Концепция моделирования и прогнозирования вероятности отзыва лицензии российских банков
In this paper, we propose an approach to take into account the impact of daily changing macroeconomic variables in the development of a model for the probability of revoking a license from Russian banks on the basis of their annual financial indicators. The essence of this approach is that to take into account the influence of macroeconomic variables it is proposed to use not the average value for the sample, but the median and the volatility characteristics: standard deviation and variance. Based on the annual financial performance of banks for the period from 2004 to 2015, as well as the values of macroeconomic variables, a logistic regression model for estimating the likelihood of license revocation from Russian banks was built.

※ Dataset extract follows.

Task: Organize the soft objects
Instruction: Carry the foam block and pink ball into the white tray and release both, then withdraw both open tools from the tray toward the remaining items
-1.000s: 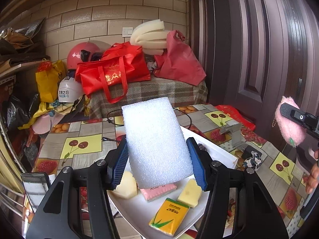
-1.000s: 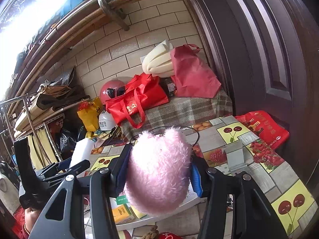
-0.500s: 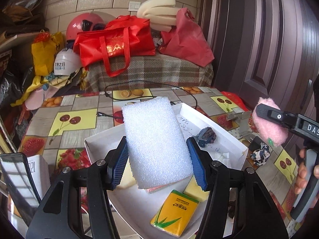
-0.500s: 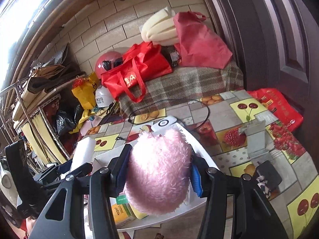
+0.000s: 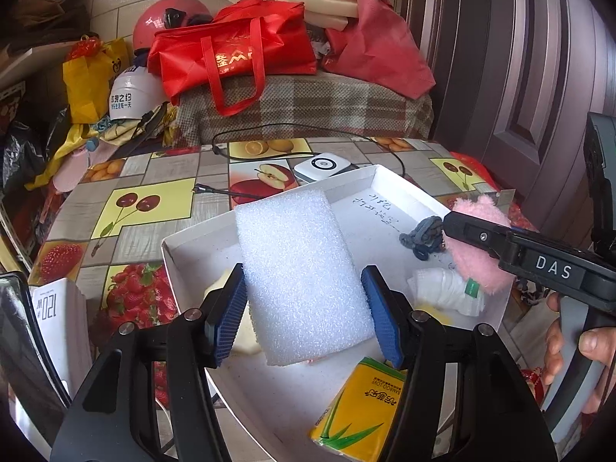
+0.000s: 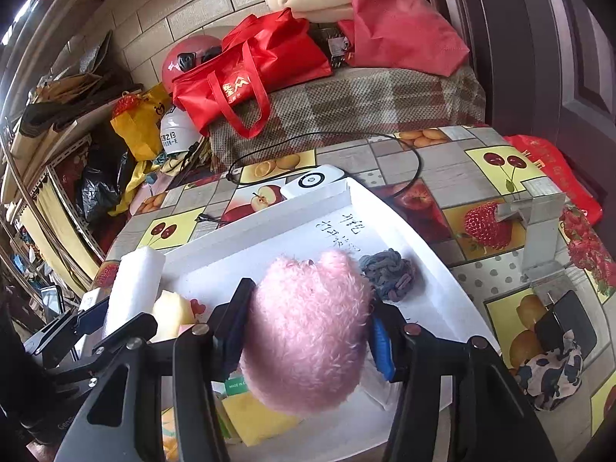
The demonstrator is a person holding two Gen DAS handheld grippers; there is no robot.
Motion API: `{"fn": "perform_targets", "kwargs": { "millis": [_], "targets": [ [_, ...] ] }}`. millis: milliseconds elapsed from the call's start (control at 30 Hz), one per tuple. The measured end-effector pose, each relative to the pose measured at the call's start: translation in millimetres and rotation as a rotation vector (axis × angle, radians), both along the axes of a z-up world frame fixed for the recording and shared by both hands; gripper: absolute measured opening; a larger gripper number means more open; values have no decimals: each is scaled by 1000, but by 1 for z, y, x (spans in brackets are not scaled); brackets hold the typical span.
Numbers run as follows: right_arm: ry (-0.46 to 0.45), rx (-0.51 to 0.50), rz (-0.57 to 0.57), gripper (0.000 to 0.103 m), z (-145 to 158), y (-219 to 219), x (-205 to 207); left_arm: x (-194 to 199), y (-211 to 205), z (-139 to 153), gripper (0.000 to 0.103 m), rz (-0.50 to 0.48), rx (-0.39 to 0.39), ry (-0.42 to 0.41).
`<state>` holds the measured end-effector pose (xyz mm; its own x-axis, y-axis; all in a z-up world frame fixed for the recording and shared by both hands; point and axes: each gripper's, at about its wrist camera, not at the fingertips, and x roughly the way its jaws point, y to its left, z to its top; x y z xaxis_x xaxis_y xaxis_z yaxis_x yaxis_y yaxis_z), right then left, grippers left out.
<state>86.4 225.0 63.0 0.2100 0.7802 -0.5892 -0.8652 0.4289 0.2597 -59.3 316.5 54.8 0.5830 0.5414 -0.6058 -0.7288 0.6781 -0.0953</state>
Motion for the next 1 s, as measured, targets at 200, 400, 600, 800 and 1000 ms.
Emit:
{"fn": "perform_targets", "kwargs": {
  "millis": [200,400,600,800,1000],
  "targets": [
    [42,58,-14,100,4,-8,5,-4,3,1,103,73,54,41],
    [35,108,-37,103,14,-21,4,-10,4,7,103,81,65,23],
    [29,150,-54,103,21,-36,0,-11,-5,18,103,66,90,2],
    [2,219,-95,103,25,-74,-1,-10,-23,35,103,22,124,-34],
    [-22,254,-166,103,16,-114,9,-2,-52,48,103,-68,158,-38]
  ]
}}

The volatility of macroeconomic variables is characterized by the variables "Standard deviation" and "Variance". The problem of eliminating multicollinearity between these variables is proposed to be solved by including in the model standardized values of the variable "Standard deviation" and their squares. An approach is proposed for determining the cutoff threshold in binary selection models, according to which the I and II types of errors are assigned different weights. In the function of determining the cut-off value, an external parameter α is introduced that characterizes the investor's attitude to the I type error (the operating bank is classified as a bank with a revoked license). Classification of banks into operating banks and banks with a revoked license is based on the obtained of the cut-off value, taking into account the selected value of α, at which the function of determining the cut-off value reaches a minimum.
Thus, the approach of taking into account the volatility indicators of macroeconomic variables proposed in the study made it possible to improve the quality of the model for forecasting the revocation of a license from a Russian bank. The model has a stronger predictive ability than models that take into account only the average values of the exchange rate of currencies and other macroeconomic variables.